Néanmoins, les dépôts de glace exposés dans les affleurements ne datent eux que de deux millions d’années, ce qui est très peu à l’échelle géologique. Ses premiers résultats indiquent que cette glace pourrait s’être formée à la suite de chutes de neige à l’épaisseur variable selon la direction du vent et la topographie. Pour effectuer ses observations, Noé utilise divers outils : il explore notamment la complexité des paysages martiens en s’aidant de photos. Pour cela, il utilise les données de sondes qui gravitent en ce moment autour de Mars (Mars Reconnaissance Orbiter, NASA et Trace Gas Orbiter, ESA) et qu’il peut programmer pour obtenir des images de ses objets d’études. Avec une résolution allant jusqu’à 25 cm par pixel, ces données précieuses permettent de mieux comprendre l’origine des structures observées à la surface de la planète.


De plus, en utilisant des images prises à des angles d’observation légèrement différents, la scène est créée en 3D. Ces données, appelées MNT (Modèle Numériques de Terrain) rendent alors possible des mesures d’altitude, de pentes ou de volume des paysages.
De telles analyses permettent ainsi de mieux comprendre l’origine et les processus d’évolution des glaces martiennes, ce qui représente divers intérêts tel que comprendre le climat de Mars. En effet, l’histoire de la glace d’eau permet de mieux connaître l’évolution du climat de la planète ; un enjeu important, à la fois pour l’exobiologie mais aussi pour la compréhension du climat terrestre.

Observation et exploration : plusieurs regards

La géomorphologie, c’est l’étude des reliefs et paysages, et des processus qui les façonnent. Elle repose ainsi sur l’observation. Avec l’expérience, l’œil s’habitue à identifier et reconnaitre les différentes formes et structures du paysage liées à des processus géologiques. Pour compléter ces observations, il est possible de multiplier les approches, en comparant notamment avec les résultats d’expériences de laboratoire, qui reproduisent les conditions de pression et température que l’on retrouve à la surface de Mars. En plus de cela, il est possible d’apporter un autre regard sur la surface de Mars en utilisant des modèles numériques qui tentent de reproduire des processus physiques.

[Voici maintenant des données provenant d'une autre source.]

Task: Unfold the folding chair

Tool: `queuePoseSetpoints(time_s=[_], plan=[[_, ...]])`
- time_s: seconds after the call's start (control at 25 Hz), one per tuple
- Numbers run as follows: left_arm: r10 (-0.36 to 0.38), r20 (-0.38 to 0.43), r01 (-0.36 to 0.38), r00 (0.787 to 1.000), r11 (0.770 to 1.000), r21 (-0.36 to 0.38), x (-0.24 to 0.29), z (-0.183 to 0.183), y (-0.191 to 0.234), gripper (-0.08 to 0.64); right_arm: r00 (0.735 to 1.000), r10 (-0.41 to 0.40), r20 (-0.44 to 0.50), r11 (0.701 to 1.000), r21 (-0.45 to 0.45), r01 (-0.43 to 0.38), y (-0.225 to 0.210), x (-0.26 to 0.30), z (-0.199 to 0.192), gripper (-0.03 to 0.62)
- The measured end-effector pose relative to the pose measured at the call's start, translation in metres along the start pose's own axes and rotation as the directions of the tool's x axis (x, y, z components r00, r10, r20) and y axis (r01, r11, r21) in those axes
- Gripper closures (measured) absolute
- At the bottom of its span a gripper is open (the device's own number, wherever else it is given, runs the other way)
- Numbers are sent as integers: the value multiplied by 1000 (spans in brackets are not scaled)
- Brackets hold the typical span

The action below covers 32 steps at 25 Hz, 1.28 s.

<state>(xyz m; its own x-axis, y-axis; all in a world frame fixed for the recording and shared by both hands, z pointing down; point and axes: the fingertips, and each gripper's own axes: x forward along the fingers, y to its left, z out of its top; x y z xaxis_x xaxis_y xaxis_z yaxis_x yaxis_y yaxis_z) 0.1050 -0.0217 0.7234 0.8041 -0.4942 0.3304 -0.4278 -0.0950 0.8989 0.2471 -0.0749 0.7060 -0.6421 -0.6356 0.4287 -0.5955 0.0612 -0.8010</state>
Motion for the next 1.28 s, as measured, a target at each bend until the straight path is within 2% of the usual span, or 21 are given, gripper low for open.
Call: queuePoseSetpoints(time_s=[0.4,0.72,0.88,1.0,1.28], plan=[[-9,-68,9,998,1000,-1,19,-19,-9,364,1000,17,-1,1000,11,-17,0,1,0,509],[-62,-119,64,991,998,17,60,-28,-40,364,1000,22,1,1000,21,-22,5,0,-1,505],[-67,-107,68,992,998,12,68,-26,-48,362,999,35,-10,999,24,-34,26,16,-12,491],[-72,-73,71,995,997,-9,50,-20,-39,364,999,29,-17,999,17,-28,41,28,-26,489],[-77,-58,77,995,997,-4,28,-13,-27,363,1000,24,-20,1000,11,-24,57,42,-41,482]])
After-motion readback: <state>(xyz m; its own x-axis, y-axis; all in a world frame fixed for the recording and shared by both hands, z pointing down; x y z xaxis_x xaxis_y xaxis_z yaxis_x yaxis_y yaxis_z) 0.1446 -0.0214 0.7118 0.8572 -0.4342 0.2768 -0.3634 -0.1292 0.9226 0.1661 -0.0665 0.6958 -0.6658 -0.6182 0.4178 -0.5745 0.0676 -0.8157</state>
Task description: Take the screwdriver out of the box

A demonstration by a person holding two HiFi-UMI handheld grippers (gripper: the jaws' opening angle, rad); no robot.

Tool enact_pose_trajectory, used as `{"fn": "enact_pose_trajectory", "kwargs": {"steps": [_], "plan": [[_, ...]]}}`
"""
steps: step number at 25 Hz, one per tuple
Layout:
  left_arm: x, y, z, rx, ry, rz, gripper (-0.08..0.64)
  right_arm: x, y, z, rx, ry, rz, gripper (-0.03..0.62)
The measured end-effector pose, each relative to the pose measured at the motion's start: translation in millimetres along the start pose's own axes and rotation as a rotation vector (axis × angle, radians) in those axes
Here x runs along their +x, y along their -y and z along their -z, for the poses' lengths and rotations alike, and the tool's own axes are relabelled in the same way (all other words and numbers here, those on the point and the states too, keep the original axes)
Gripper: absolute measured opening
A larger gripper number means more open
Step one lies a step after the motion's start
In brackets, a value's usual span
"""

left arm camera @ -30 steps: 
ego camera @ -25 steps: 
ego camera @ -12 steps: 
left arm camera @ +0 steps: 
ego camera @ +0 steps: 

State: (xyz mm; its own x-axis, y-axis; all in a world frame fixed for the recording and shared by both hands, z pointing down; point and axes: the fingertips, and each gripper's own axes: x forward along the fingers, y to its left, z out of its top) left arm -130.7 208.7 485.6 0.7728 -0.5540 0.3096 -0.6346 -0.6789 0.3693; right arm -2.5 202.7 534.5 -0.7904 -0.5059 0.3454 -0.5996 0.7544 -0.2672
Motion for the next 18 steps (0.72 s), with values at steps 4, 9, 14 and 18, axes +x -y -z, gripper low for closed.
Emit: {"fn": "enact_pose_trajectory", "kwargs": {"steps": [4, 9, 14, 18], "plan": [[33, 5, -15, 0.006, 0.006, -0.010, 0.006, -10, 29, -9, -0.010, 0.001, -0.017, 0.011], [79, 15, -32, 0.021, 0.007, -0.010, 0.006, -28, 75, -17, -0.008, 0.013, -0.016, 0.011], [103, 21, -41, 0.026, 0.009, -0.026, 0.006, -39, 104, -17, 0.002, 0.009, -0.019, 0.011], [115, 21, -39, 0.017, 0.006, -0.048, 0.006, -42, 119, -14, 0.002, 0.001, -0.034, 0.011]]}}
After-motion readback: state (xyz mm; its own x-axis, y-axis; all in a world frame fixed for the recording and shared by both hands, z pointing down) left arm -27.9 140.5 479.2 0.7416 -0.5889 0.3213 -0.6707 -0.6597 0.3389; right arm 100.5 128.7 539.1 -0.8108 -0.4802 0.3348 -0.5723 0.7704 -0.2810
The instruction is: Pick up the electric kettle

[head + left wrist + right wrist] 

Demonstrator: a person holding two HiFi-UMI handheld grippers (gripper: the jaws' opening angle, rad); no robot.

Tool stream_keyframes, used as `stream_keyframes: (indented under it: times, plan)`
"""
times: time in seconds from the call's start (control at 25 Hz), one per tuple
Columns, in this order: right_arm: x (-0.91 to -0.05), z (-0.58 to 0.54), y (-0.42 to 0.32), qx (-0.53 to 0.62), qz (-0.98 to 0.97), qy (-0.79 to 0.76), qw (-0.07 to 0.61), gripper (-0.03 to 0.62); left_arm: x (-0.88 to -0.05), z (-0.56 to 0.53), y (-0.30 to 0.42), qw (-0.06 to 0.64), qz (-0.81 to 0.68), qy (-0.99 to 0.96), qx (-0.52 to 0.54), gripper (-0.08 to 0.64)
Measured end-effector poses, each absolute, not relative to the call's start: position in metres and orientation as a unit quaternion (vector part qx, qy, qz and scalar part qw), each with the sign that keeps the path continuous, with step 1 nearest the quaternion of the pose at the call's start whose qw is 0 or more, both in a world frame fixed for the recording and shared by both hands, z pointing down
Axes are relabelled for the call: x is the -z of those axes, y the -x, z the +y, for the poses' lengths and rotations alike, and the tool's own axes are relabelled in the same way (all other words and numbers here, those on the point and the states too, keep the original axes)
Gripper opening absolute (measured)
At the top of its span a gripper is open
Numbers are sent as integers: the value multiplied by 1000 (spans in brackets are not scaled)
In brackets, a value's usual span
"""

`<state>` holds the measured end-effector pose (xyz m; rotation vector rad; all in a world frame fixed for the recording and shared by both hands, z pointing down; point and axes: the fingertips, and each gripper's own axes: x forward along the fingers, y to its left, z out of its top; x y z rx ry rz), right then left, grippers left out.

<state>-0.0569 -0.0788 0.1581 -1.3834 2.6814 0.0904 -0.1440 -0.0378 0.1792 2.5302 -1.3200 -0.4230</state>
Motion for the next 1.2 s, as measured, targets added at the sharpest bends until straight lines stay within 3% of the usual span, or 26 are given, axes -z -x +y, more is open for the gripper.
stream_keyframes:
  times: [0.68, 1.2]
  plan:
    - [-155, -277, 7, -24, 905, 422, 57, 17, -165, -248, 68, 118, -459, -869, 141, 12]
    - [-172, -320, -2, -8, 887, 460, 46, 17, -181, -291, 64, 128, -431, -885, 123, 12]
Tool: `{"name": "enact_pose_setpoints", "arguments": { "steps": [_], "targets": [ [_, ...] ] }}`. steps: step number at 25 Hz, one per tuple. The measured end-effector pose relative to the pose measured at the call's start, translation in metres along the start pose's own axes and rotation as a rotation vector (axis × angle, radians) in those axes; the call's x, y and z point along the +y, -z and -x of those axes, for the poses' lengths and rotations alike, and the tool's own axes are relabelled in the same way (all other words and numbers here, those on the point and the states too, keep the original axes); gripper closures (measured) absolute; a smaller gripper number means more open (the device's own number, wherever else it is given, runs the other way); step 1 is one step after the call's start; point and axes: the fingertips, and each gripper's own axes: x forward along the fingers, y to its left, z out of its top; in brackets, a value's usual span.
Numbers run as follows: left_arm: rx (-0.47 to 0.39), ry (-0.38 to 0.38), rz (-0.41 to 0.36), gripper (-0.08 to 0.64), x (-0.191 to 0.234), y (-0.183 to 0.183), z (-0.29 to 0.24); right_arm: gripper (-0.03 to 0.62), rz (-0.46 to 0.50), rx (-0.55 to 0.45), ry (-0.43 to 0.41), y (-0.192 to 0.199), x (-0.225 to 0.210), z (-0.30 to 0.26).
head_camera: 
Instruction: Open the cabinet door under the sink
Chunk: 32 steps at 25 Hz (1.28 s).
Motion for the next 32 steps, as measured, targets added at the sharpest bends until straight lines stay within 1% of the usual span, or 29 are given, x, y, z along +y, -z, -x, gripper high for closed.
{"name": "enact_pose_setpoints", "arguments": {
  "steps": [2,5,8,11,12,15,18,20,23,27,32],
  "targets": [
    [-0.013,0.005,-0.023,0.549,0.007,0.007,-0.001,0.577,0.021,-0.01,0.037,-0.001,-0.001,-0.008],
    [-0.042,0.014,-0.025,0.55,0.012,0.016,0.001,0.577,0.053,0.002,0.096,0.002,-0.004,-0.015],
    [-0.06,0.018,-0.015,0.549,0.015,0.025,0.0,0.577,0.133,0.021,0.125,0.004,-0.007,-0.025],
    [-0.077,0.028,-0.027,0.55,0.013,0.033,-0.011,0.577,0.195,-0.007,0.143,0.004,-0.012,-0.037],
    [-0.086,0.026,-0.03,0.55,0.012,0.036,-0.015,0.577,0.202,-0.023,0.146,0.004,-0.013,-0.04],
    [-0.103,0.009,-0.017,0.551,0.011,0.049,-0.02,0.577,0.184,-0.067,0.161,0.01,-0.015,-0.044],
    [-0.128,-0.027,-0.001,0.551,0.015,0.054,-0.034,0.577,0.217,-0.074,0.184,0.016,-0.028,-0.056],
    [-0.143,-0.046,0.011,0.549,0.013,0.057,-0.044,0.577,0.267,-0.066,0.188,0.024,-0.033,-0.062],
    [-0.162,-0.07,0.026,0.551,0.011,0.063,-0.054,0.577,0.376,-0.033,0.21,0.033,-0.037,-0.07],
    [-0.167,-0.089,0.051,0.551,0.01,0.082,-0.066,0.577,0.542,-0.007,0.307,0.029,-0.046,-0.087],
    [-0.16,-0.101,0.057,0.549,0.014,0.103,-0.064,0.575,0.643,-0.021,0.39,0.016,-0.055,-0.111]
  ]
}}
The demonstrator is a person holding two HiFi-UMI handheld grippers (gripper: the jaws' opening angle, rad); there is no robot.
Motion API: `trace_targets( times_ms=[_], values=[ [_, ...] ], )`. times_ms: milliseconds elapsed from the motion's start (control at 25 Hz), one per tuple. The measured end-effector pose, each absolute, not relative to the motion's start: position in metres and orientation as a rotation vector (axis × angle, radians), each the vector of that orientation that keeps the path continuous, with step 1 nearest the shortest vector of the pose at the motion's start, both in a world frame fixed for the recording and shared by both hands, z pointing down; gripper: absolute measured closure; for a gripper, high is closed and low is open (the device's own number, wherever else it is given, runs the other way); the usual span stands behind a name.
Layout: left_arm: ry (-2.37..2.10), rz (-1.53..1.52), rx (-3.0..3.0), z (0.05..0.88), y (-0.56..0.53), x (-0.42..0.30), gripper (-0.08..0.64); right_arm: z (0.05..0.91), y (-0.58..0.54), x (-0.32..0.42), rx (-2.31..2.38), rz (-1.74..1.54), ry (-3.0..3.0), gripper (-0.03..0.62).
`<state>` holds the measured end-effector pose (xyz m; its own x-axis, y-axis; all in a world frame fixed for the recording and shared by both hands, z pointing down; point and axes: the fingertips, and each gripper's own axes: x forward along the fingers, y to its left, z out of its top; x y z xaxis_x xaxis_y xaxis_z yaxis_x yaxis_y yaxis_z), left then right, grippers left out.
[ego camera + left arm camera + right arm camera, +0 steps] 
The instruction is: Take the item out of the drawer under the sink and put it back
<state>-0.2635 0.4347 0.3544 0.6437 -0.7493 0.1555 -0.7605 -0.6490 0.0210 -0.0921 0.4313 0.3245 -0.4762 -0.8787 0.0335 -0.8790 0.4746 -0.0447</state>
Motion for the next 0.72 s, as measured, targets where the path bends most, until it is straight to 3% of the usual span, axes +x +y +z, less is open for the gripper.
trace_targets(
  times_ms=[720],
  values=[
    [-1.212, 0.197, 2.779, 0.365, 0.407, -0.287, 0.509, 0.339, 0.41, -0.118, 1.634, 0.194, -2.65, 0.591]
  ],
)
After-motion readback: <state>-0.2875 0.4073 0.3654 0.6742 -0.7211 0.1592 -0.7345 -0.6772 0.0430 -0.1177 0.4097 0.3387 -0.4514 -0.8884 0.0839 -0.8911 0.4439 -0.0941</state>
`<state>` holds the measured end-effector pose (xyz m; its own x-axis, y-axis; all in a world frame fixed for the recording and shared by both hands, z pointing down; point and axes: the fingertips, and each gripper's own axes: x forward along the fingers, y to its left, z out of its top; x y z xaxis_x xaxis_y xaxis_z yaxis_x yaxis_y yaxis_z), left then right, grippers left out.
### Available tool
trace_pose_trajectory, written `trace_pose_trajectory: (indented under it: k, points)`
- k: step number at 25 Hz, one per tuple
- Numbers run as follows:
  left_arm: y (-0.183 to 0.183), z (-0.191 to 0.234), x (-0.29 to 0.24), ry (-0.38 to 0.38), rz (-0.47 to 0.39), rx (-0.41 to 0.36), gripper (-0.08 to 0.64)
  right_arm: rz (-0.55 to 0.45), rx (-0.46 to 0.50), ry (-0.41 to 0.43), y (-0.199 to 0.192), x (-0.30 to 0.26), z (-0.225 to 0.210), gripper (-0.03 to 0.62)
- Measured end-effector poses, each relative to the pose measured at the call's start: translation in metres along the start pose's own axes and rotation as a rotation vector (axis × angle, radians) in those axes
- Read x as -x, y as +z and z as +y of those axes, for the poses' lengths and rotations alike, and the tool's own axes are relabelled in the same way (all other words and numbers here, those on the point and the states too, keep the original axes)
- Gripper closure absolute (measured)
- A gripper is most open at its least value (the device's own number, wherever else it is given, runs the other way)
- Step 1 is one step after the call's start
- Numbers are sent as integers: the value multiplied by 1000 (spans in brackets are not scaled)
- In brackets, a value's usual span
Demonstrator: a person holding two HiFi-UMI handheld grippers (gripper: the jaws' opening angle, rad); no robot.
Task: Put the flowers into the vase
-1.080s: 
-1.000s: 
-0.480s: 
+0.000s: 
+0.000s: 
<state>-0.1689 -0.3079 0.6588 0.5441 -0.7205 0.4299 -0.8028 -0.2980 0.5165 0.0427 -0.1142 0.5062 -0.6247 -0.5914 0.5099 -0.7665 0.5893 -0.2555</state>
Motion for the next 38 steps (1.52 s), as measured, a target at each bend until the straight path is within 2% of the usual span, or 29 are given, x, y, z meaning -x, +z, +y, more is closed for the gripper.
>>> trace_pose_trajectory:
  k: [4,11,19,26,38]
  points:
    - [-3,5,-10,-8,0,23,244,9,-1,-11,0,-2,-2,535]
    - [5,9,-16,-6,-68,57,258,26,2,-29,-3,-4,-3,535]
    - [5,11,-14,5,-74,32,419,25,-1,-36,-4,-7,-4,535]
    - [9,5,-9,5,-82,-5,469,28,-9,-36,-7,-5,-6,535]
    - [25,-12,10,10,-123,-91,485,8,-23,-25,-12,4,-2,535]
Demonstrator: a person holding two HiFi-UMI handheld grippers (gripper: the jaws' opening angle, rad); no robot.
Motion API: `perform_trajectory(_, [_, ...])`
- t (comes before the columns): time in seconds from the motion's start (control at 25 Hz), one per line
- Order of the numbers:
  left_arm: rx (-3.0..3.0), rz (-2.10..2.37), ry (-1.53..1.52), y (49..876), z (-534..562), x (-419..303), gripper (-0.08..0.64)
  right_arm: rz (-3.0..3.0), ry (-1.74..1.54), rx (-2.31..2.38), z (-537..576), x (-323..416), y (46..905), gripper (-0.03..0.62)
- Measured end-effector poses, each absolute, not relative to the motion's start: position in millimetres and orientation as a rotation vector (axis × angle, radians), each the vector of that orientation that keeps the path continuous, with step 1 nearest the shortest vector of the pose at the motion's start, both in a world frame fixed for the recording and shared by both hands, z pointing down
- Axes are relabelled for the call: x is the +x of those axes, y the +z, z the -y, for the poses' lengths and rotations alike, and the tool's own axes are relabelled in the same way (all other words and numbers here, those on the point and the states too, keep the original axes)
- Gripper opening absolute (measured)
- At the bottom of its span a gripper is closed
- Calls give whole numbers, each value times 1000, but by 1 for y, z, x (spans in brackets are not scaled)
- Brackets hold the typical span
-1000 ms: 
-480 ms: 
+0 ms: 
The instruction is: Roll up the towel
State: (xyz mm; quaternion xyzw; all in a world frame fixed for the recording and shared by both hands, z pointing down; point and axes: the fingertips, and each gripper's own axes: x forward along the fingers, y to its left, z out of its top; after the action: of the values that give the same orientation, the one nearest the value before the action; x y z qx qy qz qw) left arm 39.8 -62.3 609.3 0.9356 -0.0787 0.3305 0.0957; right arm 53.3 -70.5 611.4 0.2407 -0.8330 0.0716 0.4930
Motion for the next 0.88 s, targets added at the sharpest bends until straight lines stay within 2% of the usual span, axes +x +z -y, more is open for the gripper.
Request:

Ces simulations peuvent alors être comparées avec les observations, et ainsi aider à la compréhension des processus géomorphologiques qui façonnent la surface de la planète.

Une étude riche et prometteuse ! En attendant, le mot de la fin revient à l’aspect passionnant du métier de planétologue : Noé parle alors de l’importance de la communication sur ses travaux et sur l’étude de Mars en général. Durant des évènements tels que la fête de la science, il a pu voir la fascination dans les yeux des enfants à qui il racontait l’histoire de l’eau et de la glace sur Mars. Un parcours passionnant : « si à 15 ans, on m’avait dit que je serais associé à une équipe de recherche internationale et que je prendrais des photos de Mars à l’aide de caméras embarquées sur des satellites, je n’y aurais pas cru ! ».